Eudoxiatopoplana bilaticlavia

Scientific classification
- Kingdom: Animalia
- Phylum: Platyhelminthes
- Order: Tricladida
- Family: Geoplanidae
- Subfamily: Rhynchodeminae
- Tribe: Eudoxiaotopoplanini Winsor, 2009
- Genus: Eudoxiatopoplana Winsor, 2009
- Species: E. bilaticlavia
- Binomial name: Eudoxiatopoplana bilaticlavia Winsor, 2009

= Eudoxiatopoplana =

- Authority: Winsor, 2009
- Parent authority: Winsor, 2009

Genus of flatworms

Eudoxiatopoplana is a genus of land planarians from New Zealand, currently comprising a single species, Eudoxiatopoplana bilaticlavia, that occurs in Stewart Island. It is the sole genus of the tribe Eudoxiaotopoplanini.

==Description==
The genus Eudoxiatopoplana includes land planarians with a small and robust body that is subcylindrical in cross section. The anterior end is blunt and slightly rolled upwards, showing some of the anterior ventral surface and forming a type of adhesive cup. The eyes form multiple rows around the anterior end and dorso-anteriorly and occur along the whole body. The parenchymal longitudinal musculature forms a massive ring zone around the intestine. The testes are dorsal and extend from behind the ovaries to the posterior end. The copulatory apparatus has an inverted penis, a resorptive bursa, and an adenodactyl.

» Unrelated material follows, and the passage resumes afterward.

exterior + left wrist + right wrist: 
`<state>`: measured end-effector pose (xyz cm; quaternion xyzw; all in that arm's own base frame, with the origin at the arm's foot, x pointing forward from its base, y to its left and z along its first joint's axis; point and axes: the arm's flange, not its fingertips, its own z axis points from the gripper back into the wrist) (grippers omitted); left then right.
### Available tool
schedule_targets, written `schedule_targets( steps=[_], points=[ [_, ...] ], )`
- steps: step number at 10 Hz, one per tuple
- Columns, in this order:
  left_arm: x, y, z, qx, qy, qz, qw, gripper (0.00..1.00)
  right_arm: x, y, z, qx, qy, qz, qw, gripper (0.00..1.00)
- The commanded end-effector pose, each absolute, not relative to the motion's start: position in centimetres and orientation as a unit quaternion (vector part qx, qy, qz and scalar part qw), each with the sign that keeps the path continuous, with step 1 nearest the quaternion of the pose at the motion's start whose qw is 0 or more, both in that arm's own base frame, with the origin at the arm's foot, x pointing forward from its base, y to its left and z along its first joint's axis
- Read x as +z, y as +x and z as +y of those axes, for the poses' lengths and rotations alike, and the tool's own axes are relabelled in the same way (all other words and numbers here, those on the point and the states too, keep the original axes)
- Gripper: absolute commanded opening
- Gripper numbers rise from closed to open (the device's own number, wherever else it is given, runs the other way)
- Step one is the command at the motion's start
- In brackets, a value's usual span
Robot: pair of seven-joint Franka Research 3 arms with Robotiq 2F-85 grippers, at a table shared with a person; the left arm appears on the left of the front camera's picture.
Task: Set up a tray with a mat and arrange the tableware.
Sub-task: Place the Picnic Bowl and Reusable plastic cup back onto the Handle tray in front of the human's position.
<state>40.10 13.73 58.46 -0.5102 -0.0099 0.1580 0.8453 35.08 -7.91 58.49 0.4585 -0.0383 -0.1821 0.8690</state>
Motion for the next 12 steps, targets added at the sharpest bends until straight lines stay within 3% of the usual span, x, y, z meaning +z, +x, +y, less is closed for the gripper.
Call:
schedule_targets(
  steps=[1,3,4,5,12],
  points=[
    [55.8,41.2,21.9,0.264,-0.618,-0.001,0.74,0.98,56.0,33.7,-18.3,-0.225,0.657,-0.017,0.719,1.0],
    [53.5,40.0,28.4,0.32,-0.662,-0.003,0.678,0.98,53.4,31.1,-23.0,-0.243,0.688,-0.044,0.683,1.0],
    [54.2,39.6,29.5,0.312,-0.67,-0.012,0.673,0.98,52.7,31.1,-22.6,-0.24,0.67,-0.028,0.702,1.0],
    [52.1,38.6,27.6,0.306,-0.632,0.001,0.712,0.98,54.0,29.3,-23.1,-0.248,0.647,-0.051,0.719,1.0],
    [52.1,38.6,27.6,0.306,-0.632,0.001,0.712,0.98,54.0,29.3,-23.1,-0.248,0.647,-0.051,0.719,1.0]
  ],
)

Eudoxiatopoplana bilaticlavia is dorsally a cream color with two broad, mediolateral stripes of a dark greyish-brown with a narrow stripe of cream separating the two. The stripes are darker along the median and lateral edge. The ventral surface is white.

==Etymology==
The name Eudoxiatopoplana comes is a combination of Greek εὐδοξία (eudoxia), honor + ἄτοπος (atopos), out of place + Latin plana, flat. It honors Professor Eudóxia Maria Froehlich for her contribution to the study of land planarians. The specific epithet bilaticlavia comes from Latin bi-, two + laticlavia, having a broad stripe, and alludes to the two broad dorsal stripes present on this species.